Task to complete :: Find the lines holding the string "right" in the data, then copy all of them.
*** Block opens ***
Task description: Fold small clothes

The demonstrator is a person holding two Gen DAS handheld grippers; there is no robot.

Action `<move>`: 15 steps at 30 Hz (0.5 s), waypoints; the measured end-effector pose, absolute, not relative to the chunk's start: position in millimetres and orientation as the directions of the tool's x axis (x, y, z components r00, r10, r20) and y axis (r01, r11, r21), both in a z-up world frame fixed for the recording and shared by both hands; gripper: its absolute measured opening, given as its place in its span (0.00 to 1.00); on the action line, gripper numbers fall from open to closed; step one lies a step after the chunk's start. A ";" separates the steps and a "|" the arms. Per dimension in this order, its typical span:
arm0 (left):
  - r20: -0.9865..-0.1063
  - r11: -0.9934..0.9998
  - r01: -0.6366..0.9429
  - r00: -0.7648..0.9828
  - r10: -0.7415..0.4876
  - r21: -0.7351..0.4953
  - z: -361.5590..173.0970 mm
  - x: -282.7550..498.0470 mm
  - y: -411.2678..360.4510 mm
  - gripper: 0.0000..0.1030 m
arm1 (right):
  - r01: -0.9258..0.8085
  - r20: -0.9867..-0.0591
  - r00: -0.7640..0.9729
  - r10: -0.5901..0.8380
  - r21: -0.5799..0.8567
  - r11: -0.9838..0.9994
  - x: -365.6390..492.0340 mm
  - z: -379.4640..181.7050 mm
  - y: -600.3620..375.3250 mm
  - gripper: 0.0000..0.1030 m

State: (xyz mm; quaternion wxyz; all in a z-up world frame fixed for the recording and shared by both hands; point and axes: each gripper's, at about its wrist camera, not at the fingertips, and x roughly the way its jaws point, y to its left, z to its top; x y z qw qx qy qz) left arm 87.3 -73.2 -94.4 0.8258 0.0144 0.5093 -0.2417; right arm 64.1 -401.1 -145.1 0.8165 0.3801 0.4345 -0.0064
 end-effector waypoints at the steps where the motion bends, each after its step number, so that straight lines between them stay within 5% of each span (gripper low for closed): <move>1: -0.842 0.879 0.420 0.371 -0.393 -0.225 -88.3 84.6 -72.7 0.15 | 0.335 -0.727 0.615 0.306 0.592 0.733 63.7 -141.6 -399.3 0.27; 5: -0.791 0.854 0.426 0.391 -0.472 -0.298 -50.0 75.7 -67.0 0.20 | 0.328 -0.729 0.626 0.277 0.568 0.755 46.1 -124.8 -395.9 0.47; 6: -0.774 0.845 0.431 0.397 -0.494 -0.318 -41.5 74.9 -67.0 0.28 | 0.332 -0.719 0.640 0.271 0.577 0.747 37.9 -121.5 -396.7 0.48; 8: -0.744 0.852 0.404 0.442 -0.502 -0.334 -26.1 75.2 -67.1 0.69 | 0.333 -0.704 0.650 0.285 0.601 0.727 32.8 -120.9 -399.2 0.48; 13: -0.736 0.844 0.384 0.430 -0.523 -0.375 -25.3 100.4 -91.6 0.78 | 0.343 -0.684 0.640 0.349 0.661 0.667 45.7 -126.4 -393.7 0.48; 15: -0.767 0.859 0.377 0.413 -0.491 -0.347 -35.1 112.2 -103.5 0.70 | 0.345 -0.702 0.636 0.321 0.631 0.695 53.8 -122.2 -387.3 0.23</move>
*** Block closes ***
Response for this exercise ::
arm1 (right):
State: (xyz mm; quaternion wxyz; all in a z-up world frame fixed for the recording and shared by both hands; point and axes: each gripper's, at about its wrist camera, not at the fingertips, and x roughly the way its jaws point, y to its left, z to its top; x y z qw qx qy qz) left arm 87.3 -73.2 -94.4 0.8258 0.0144 0.5093 -0.2417; right arm 64.1 -401.1 -145.1 0.8165 0.3801 0.4345 -0.0064

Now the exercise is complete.